• EXERCISE BRIEF:
Output, word for word, every line from the start of the listing down to and including the line that contains "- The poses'"; include nothing else.

• GIVEN RECORDS:
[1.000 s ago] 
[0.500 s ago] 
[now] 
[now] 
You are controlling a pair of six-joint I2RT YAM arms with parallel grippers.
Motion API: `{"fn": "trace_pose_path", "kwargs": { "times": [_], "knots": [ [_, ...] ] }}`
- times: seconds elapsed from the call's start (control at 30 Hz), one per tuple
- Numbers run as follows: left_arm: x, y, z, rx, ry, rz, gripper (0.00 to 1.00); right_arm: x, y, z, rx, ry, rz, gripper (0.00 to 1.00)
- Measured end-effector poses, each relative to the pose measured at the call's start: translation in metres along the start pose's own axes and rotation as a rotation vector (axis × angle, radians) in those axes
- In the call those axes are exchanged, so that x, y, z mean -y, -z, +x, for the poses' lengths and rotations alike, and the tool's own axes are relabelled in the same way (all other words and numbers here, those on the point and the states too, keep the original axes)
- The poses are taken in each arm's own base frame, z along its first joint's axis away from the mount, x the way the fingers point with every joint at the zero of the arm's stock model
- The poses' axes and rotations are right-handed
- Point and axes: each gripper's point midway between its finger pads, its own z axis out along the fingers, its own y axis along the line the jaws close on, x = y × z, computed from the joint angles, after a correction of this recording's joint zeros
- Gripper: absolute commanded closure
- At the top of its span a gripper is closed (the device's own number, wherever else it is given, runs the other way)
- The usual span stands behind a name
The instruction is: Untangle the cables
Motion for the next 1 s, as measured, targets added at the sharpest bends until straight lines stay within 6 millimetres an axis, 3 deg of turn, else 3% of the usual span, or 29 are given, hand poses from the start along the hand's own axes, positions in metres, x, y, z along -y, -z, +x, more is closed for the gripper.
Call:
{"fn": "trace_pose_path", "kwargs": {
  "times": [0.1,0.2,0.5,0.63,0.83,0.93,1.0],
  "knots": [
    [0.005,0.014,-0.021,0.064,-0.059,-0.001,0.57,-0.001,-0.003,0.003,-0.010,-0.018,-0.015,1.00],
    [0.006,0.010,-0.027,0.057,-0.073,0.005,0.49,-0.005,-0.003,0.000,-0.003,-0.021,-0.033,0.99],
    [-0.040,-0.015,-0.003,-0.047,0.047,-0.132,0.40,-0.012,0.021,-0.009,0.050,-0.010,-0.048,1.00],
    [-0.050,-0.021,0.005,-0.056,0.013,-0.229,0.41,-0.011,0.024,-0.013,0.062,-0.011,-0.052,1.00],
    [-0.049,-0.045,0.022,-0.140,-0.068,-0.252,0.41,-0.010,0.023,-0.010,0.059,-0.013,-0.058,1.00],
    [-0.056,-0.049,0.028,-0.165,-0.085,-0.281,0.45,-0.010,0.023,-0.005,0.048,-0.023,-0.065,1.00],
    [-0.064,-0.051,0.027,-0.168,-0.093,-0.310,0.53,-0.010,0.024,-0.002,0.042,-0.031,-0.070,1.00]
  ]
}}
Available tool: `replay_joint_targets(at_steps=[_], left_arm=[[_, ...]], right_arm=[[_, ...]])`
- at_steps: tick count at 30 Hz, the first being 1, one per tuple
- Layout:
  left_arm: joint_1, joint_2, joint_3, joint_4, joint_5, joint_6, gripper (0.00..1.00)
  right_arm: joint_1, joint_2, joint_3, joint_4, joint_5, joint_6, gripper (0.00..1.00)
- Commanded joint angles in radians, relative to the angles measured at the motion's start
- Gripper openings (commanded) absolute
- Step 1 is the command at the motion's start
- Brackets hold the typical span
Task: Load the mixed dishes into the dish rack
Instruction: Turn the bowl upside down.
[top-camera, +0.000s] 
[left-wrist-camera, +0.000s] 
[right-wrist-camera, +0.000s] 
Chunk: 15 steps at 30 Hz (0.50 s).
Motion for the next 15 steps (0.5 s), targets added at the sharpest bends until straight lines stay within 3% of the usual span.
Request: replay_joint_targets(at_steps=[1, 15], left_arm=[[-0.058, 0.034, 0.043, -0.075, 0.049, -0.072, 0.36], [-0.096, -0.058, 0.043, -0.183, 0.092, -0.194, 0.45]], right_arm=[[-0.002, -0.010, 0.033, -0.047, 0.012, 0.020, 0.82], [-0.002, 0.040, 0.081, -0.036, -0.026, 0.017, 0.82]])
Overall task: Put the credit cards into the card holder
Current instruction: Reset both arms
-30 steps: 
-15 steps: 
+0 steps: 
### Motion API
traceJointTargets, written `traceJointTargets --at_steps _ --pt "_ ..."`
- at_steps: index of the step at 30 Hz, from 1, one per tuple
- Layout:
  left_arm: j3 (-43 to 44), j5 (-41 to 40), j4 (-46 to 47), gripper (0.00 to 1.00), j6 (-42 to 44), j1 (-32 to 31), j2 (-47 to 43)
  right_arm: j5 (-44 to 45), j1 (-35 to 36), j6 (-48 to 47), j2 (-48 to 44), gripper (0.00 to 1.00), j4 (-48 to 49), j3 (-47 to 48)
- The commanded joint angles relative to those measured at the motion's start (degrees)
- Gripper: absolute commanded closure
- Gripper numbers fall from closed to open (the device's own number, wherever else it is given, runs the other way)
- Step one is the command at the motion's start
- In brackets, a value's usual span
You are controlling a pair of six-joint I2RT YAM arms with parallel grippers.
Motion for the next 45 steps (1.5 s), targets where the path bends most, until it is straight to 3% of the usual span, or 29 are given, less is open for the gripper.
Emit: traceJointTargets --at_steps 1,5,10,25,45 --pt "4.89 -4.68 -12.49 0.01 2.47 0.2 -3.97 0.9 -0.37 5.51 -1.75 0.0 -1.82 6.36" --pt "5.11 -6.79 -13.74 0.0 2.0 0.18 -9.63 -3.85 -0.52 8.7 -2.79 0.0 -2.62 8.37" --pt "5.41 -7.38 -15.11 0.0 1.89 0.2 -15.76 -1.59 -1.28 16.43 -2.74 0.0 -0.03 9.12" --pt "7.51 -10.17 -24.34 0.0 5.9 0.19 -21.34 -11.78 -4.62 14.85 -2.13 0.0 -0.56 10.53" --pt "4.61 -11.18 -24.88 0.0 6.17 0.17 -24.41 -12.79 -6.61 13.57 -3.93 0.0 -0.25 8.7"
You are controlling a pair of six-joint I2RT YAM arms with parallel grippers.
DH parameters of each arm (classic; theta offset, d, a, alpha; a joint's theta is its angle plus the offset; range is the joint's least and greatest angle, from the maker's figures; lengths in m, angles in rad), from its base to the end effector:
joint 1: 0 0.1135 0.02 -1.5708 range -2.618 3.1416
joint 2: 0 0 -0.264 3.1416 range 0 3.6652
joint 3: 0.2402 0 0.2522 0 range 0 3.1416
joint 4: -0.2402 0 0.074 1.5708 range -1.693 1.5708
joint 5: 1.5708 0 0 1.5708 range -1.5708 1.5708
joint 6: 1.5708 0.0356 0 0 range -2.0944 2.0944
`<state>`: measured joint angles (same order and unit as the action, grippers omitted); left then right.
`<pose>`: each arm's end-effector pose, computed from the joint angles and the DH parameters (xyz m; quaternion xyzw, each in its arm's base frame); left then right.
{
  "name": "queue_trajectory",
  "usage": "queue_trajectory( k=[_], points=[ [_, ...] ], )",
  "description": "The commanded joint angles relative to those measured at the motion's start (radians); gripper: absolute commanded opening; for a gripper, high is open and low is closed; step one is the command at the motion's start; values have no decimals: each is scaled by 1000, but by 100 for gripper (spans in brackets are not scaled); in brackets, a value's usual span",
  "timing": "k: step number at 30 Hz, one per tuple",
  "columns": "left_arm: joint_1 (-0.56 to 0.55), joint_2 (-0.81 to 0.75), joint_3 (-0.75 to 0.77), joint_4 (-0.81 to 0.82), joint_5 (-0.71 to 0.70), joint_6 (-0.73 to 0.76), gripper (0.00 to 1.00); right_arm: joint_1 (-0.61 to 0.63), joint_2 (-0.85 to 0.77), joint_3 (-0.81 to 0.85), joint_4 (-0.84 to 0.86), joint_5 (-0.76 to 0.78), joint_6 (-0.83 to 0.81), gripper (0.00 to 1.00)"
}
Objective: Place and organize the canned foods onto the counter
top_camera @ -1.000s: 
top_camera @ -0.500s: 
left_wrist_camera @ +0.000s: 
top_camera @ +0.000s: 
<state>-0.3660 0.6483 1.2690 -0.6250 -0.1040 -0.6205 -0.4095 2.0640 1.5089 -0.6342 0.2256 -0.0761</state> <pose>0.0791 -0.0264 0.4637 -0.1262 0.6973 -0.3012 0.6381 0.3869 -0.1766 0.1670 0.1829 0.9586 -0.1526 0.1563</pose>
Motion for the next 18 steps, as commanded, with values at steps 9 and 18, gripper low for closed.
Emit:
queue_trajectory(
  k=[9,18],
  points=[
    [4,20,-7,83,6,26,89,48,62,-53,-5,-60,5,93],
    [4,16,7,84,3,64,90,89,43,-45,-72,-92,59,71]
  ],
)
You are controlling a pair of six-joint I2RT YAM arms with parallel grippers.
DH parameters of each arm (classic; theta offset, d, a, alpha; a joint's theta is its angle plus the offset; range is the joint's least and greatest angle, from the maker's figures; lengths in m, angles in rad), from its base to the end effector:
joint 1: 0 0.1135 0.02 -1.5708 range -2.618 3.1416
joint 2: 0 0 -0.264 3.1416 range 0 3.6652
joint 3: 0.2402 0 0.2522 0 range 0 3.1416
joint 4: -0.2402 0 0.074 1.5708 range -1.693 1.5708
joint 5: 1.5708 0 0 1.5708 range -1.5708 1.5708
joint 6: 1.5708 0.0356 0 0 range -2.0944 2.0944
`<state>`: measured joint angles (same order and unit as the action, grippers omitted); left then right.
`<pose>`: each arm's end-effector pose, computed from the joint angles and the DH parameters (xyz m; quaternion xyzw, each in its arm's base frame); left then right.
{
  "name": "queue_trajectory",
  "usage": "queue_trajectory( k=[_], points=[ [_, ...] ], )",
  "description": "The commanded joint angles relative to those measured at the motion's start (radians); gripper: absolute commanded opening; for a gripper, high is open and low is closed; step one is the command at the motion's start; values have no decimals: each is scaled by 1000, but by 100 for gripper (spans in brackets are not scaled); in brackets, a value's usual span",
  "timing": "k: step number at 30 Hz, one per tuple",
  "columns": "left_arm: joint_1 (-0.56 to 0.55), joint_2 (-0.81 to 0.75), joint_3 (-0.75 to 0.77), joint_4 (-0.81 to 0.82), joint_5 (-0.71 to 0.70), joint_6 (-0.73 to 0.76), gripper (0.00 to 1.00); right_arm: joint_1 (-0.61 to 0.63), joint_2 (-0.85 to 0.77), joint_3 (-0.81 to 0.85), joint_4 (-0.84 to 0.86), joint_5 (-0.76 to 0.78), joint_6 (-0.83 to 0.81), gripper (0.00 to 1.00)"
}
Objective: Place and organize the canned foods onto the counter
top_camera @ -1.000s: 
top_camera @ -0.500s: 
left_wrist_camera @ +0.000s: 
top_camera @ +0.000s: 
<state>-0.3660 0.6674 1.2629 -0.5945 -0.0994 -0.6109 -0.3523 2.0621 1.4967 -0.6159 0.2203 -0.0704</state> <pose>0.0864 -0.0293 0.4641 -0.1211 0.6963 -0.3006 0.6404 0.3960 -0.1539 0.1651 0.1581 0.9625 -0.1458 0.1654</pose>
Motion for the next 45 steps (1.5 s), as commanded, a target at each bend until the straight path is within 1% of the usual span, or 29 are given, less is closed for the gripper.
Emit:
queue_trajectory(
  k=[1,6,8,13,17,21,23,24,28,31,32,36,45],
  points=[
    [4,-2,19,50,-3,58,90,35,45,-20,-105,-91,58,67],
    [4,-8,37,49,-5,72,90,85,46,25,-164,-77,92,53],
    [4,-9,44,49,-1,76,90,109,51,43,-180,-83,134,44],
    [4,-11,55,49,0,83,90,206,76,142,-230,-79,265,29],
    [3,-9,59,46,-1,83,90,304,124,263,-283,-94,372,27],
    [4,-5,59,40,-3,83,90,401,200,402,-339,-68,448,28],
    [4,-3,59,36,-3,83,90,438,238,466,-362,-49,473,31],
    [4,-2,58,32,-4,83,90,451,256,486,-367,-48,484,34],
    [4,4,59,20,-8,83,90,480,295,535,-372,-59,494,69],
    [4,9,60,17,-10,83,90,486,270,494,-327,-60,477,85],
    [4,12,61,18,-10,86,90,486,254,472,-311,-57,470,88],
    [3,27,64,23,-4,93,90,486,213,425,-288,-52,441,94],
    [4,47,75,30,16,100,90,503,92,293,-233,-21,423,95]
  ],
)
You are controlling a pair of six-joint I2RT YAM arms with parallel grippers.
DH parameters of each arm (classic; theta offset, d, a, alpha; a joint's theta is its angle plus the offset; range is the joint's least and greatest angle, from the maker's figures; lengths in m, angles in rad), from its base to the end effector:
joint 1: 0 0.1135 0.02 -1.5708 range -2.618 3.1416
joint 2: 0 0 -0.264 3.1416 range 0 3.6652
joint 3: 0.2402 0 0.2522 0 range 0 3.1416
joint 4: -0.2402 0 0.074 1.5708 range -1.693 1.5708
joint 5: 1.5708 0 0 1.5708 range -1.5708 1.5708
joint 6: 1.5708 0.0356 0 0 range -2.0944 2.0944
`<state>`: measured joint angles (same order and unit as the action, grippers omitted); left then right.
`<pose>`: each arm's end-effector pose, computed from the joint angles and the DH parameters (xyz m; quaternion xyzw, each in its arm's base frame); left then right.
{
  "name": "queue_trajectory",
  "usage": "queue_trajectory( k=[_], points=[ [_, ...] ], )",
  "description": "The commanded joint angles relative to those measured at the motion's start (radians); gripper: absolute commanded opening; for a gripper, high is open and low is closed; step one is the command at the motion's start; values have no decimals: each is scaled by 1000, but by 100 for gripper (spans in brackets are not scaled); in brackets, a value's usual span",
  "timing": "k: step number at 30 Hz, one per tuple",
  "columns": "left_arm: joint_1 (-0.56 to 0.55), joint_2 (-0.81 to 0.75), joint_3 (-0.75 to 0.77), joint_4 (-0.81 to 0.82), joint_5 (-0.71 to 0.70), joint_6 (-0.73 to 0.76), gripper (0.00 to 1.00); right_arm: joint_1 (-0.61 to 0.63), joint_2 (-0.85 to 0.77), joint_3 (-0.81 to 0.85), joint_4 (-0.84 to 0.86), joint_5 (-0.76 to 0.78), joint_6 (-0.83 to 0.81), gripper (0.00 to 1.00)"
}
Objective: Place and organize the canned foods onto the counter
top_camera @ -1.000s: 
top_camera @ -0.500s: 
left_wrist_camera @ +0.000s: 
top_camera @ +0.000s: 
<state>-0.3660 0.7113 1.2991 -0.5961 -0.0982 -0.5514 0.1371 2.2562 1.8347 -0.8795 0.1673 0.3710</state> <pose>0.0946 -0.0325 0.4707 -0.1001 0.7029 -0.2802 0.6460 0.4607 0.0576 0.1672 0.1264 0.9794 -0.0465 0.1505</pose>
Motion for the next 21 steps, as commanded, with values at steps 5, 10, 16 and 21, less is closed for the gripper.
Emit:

• RESPONSE BOX:
[1.000 s ago] 
[0.500 s ago] 
[now] 
[now] 
You are controlling a pair of six-joint I2RT YAM arms with parallel grippers.
Motion API: `{"fn": "trace_pose_path", "kwargs": { "times": [_], "knots": [ [_, ...] ] }}`
- times: seconds elapsed from the call's start (control at 30 Hz), one per tuple
- Numbers run as follows: left_arm: x, y, z, rx, ry, rz, gripper (0.00 to 1.00); right_arm: x, y, z, rx, ry, rz, gripper (0.00 to 1.00)
- Measured end-effector poses, each relative to the pose measured at the call's start: translation in metres along the start pose's own axes and rotation as a rotation vector (axis × angle, radians) in those axes
- In the call those axes are exchanged, so that x, y, z mean -y, -z, +x, for the poses' lengths and rotations alike, and the tool's own axes are relabelled in the same way (all other words and numbers here, those on the point and the states too, keep the original axes)
- The poses are taken in each arm's own base frame, z along its first joint's axis away from the mount, x the way the fingers point with every joint at the zero of the arm's stock model
- The poses' axes and rotations are right-handed

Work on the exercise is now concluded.